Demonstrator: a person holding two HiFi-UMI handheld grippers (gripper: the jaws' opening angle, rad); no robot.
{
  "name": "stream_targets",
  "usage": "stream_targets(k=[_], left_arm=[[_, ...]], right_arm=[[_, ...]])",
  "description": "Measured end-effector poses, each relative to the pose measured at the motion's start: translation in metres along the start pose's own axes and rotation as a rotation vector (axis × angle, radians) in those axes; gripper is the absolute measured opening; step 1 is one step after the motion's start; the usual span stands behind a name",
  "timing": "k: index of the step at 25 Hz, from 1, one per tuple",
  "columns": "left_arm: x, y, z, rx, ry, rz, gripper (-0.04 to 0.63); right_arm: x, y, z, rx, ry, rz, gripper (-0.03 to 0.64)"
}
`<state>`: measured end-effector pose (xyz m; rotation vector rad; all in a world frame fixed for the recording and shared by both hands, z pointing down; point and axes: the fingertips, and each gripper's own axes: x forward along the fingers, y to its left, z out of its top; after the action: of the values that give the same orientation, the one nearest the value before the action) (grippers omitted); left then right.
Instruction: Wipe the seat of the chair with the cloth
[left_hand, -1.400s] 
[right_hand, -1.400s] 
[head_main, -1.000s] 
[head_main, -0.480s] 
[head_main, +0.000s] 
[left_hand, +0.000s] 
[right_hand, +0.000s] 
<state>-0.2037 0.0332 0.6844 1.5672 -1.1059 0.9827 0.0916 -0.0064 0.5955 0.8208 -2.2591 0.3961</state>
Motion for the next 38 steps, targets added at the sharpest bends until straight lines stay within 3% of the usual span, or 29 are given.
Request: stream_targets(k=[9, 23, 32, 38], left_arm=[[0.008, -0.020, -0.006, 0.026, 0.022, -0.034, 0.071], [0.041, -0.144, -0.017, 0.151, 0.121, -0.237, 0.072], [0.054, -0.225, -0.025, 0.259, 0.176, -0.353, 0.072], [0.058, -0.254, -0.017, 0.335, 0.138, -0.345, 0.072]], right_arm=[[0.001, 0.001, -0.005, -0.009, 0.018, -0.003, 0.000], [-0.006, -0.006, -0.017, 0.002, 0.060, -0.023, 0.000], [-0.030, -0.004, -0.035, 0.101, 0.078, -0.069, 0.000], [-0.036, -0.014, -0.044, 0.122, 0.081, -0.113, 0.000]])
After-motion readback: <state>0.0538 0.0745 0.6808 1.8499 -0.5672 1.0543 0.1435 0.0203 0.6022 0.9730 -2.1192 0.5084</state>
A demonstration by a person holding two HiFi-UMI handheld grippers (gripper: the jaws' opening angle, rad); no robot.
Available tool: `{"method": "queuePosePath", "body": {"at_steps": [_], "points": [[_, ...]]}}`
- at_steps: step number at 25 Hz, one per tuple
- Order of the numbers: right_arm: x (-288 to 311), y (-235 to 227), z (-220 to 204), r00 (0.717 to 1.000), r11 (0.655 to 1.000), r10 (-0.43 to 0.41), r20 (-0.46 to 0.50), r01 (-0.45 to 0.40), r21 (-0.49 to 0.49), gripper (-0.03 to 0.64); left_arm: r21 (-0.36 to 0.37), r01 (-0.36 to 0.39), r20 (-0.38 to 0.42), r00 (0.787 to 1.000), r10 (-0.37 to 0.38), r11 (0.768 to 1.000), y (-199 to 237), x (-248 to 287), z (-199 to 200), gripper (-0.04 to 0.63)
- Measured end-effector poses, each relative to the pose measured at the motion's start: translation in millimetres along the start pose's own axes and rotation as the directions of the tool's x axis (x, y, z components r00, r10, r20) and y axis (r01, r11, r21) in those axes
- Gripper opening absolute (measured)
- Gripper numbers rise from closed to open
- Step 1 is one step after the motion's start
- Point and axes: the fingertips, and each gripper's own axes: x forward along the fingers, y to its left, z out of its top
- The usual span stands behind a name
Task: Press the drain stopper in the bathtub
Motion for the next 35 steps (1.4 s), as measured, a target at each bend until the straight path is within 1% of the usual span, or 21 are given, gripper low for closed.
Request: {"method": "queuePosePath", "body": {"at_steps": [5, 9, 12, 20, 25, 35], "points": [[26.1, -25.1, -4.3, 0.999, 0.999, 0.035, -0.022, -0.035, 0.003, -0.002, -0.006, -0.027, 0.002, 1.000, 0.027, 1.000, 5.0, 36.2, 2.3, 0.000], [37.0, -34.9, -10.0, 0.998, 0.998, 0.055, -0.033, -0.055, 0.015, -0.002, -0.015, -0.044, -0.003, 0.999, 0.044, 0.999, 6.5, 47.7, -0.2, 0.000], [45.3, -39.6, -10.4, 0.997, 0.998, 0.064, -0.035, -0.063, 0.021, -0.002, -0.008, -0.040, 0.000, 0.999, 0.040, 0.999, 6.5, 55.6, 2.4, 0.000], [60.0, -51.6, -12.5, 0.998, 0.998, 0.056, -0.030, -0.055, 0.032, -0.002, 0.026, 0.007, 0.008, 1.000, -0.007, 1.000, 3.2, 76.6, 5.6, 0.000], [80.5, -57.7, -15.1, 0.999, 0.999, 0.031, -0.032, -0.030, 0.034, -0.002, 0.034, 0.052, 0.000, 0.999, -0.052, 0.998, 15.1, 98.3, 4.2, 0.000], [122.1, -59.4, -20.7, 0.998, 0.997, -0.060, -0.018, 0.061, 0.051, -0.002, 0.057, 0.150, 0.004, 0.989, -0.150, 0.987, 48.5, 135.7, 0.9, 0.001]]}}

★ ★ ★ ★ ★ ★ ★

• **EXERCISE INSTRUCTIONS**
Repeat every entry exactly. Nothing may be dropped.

• **RESULT OF THE TASK**
Demonstrator: a person holding two HiFi-UMI handheld grippers (gripper: the jaws' opening angle, rad); no robot.
{
  "name": "stream_targets",
  "usage": "stream_targets(k=[_], left_arm=[[_, ...]], right_arm=[[_, ...]])",
  "description": "Measured end-effector poses, each relative to the pose measured at the motion's start: translation in metres along the start pose's own axes and rotation as a rotation vector (axis × angle, radians) in those axes; gripper is the absolute measured opening; step 1 is one step after the motion's start; the usual span stands behind a name",
  "timing": "k: index of the step at 25 Hz, from 1, one per tuple",
  "columns": "left_arm: x, y, z, rx, ry, rz, gripper (-0.04 to 0.63); right_arm: x, y, z, rx, ry, rz, gripper (-0.03 to 0.64)"
}
`<state>`: measured end-effector pose (xyz m; rotation vector rad; all in a world frame fixed for the recording and shared by both hands, z pointing down; point and axes: the fingertips, and each gripper's own axes: x forward along the fingers, y to its left, z out of its top; after the action: of the values that give the same orientation, the one nearest the value before the action) (grippers omitted); left then right.
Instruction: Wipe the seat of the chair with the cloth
[left_hand, -1.400s] 
[right_hand, -1.400s] 
[head_main, -1.000s] 
[head_main, -0.480s] 
[head_main, +0.000s] 
[left_hand, +0.000s] 
[right_hand, +0.000s] 
<state>-0.2037 0.0332 0.6844 1.5672 -1.1059 0.9827 0.0916 -0.0064 0.5955 0.8208 -2.2591 0.3961</state>
Motion for the next 38 steps, targets added at the sharpest bends until straight lines stay within 3% of the usual span, or 29 are given.
Request: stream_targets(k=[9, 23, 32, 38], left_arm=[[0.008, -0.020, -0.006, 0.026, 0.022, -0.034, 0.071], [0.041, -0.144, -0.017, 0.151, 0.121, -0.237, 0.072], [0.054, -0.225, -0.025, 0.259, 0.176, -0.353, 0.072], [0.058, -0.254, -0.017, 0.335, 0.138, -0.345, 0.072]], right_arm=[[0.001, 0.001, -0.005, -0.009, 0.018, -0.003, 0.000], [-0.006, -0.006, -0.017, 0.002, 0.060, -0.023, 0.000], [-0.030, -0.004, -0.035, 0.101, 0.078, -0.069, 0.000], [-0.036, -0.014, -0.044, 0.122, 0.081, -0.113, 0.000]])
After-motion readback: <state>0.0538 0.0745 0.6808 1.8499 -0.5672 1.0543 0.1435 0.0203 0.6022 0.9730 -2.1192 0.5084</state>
A demonstration by a person holding two HiFi-UMI handheld grippers (gripper: the jaws' opening angle, rad); no robot.
Available tool: `{"method": "queuePosePath", "body": {"at_steps": [_], "points": [[_, ...]]}}`
- at_steps: step number at 25 Hz, one per tuple
- Order of the numbers: right_arm: x (-288 to 311), y (-235 to 227), z (-220 to 204), r00 (0.717 to 1.000), r11 (0.655 to 1.000), r10 (-0.43 to 0.41), r20 (-0.46 to 0.50), r01 (-0.45 to 0.40), r21 (-0.49 to 0.49), gripper (-0.03 to 0.64); left_arm: r21 (-0.36 to 0.37), r01 (-0.36 to 0.39), r20 (-0.38 to 0.42), r00 (0.787 to 1.000), r10 (-0.37 to 0.38), r11 (0.768 to 1.000), y (-199 to 237), x (-248 to 287), z (-199 to 200), gripper (-0.04 to 0.63)
- Measured end-effector poses, each relative to the pose measured at the motion's start: translation in millimetres along the start pose's own axes and rotation as the directions of the tool's x axis (x, y, z components r00, r10, r20) and y axis (r01, r11, r21) in those axes
- Gripper opening absolute (measured)
- Gripper numbers rise from closed to open
- Step 1 is one step after the motion's start
- Point and axes: the fingertips, and each gripper's own axes: x forward along the fingers, y to its left, z out of its top
- The usual span stands behind a name
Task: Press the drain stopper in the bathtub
Motion for the next 35 steps (1.4 s), as measured, a target at each bend until the straight path is within 1% of the usual span, or 21 are given, gripper low for closed.
Request: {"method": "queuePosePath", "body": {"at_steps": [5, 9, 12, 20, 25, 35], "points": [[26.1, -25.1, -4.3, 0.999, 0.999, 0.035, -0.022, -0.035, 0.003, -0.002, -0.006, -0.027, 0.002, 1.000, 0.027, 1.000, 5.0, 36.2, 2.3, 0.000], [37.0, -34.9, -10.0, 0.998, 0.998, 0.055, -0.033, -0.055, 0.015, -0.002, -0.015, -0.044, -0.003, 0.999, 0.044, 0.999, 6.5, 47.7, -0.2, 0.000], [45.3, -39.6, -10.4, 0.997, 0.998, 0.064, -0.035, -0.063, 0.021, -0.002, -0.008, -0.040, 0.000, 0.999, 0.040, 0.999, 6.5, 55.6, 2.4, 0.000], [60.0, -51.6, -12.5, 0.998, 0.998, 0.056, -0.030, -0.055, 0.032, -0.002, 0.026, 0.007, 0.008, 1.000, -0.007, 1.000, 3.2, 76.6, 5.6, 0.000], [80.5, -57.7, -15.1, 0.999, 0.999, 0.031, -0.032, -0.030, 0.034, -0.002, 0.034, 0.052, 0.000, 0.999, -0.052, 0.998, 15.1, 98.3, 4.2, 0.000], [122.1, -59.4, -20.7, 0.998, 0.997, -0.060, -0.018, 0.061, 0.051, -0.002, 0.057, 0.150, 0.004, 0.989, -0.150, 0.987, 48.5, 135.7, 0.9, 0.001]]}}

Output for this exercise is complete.